• [Task brief]: Your copy should hold exactly the lines from the one containing "Mark the region of the black gripper finger." through the last line of the entries, and no pictures.

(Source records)
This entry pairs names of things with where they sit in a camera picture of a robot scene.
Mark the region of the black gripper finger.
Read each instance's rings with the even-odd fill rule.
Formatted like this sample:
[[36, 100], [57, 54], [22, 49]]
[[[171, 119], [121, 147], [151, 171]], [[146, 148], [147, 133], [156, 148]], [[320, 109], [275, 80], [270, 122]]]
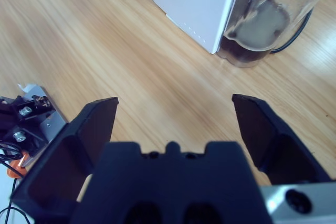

• [Answer to this task]:
Mark the region of the black gripper finger.
Read each instance's rings with the even-odd fill rule.
Formatted like this sample:
[[36, 100], [57, 54], [22, 49]]
[[[171, 119], [121, 147], [151, 171]], [[146, 148], [147, 133], [156, 148]], [[320, 109], [275, 80], [270, 122]]]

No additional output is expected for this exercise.